American singer-songwriter

Maura Ann Sullivan (born 1955) is an American real estate agent, children's writer, and former singer-songwriter most known for her 1982 single, "Christmas Eve in Washington." The song generated $180,000 for charities at the Children's National Hospital and Susan G. Komen for the Cure. In 1984, she released Out of the Blue, a country blues album through Success Records.

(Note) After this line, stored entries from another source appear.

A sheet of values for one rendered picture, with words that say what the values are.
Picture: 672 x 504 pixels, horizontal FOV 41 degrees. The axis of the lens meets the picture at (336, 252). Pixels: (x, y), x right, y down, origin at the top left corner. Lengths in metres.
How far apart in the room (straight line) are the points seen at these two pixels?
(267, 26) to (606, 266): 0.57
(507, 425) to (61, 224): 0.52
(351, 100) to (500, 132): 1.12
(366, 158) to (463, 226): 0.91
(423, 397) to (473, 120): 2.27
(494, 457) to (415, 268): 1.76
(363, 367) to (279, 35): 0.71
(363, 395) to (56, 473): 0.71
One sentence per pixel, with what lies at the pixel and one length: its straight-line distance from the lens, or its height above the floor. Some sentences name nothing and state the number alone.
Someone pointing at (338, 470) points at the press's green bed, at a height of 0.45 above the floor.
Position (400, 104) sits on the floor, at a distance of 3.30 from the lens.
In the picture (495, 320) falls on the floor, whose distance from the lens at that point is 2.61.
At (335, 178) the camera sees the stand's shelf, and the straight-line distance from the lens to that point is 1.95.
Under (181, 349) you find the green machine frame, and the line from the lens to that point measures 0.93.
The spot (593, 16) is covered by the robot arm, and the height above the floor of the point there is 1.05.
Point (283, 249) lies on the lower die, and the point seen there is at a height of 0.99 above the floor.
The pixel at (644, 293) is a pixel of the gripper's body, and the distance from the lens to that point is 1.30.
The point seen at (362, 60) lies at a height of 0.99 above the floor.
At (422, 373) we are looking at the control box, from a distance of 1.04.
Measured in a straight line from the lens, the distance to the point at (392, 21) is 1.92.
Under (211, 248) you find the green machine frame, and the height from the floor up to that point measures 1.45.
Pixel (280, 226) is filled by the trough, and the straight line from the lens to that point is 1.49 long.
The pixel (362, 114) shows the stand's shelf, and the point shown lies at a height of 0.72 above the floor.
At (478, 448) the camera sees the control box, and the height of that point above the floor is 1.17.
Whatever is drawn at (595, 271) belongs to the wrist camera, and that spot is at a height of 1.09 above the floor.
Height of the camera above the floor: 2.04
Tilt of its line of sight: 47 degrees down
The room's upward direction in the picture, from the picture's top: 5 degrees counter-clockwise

== Early life and education ==
Born in Brooklyn, New York, Sullivan grew up in Iceland and the Philippines due to her father's job in the United States Navy. Her family later settled in Maryland, where she attended St. Mary's Academy in Leonardtown and St. Mary's College of Maryland.

== Career ==
During the early 1980s, Sullivan was a reoccurring guest on WMZQ-FM where she would create comedic songs using 10 ideas from call in listeners. This led to her writing the single "Christmas Eve in Washington" (1982) alongside radio show host Jim London. Sullivan premiered the song on the radio and sold one thousand copies in cassette form within a few hours. The single generated $180,000 for charities at the Children's National Hospital and Susan G. Komen for the Cure. The current version was recorded in 1987. WBIG-FM included the single on their holiday album in the 1990s.

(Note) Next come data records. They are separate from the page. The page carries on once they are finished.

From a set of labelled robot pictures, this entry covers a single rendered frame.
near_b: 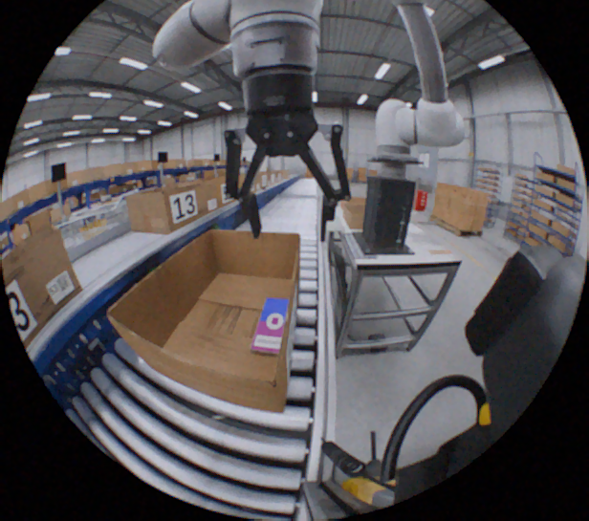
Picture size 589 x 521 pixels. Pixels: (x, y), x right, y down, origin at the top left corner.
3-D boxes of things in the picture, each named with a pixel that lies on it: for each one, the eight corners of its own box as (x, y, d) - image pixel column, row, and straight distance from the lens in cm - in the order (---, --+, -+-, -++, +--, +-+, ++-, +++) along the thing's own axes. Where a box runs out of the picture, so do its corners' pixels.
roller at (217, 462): (308, 488, 41) (310, 492, 37) (97, 382, 64) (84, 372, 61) (311, 467, 41) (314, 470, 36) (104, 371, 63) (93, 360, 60)
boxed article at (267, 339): (294, 304, 48) (294, 299, 47) (287, 358, 39) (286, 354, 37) (267, 301, 49) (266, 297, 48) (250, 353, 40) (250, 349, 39)
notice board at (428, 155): (405, 210, 583) (412, 143, 581) (420, 212, 601) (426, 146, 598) (419, 223, 465) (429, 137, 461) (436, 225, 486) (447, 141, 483)
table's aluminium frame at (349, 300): (412, 351, 146) (461, 265, 103) (332, 359, 125) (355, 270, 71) (375, 273, 207) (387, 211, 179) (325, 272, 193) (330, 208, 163)
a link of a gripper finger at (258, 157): (275, 134, 19) (264, 128, 19) (241, 207, 24) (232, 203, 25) (282, 129, 23) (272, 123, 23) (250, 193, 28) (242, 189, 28)
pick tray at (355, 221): (405, 231, 118) (409, 216, 116) (349, 229, 104) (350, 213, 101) (389, 218, 142) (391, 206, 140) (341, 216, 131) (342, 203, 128)
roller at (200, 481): (309, 493, 38) (305, 496, 43) (87, 376, 62) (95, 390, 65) (306, 513, 38) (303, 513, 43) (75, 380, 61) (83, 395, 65)
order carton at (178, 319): (284, 415, 36) (277, 386, 19) (148, 368, 48) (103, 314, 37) (300, 280, 57) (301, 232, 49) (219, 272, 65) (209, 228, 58)

Sullivan's debut album, Out of the Blue, was released in 1984 through Success Records. It features country blues ballads. Musician Lloyd Green is featured on the steel guitar. The album included original tracks and covers of "Wrong End of the Rainbow" and "Too Good to Stop Now." Jim Williamson and Tony Migliore were producers. People drew comparisons of Sullivan's "intense voice to Édith Piaf. Sullivan was an opening act for Joan Rivers, George Strait, Janie Fricke, Arlo Guthrie, Richie Havens, Odetta, Looking Glass, George Jones, Lee Greenwood, Loretta Lynn, and John Denver.

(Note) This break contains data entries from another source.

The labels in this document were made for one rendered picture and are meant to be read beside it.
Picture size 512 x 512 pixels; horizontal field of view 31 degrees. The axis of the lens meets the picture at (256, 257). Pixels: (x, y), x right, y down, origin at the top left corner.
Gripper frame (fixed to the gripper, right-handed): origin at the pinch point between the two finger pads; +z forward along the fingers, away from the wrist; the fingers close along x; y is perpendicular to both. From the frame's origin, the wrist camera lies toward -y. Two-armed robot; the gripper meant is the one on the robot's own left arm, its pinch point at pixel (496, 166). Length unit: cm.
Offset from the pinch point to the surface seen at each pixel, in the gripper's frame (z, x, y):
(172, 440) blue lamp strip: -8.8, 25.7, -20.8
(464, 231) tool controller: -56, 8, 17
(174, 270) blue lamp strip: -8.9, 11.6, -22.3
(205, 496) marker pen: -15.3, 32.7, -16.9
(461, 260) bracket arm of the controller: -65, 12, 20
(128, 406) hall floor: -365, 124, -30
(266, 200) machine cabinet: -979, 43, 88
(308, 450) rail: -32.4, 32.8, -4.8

Sullivan revealed that she was burned out and left the music industry. She worked as a real estate agent in Woodbridge, Virginia. Sullivan authored the children's book, Marty the Dolphin's Gread Day Adventure with Jay Schwartz as the illustrator-cartoonist.

== Personal life ==
Sullivan was diagnosed with stage 4 colorectal cancer in December 2017 and sought treatment at Inova Health System. After a brief remission, the cancer came back in March 2019.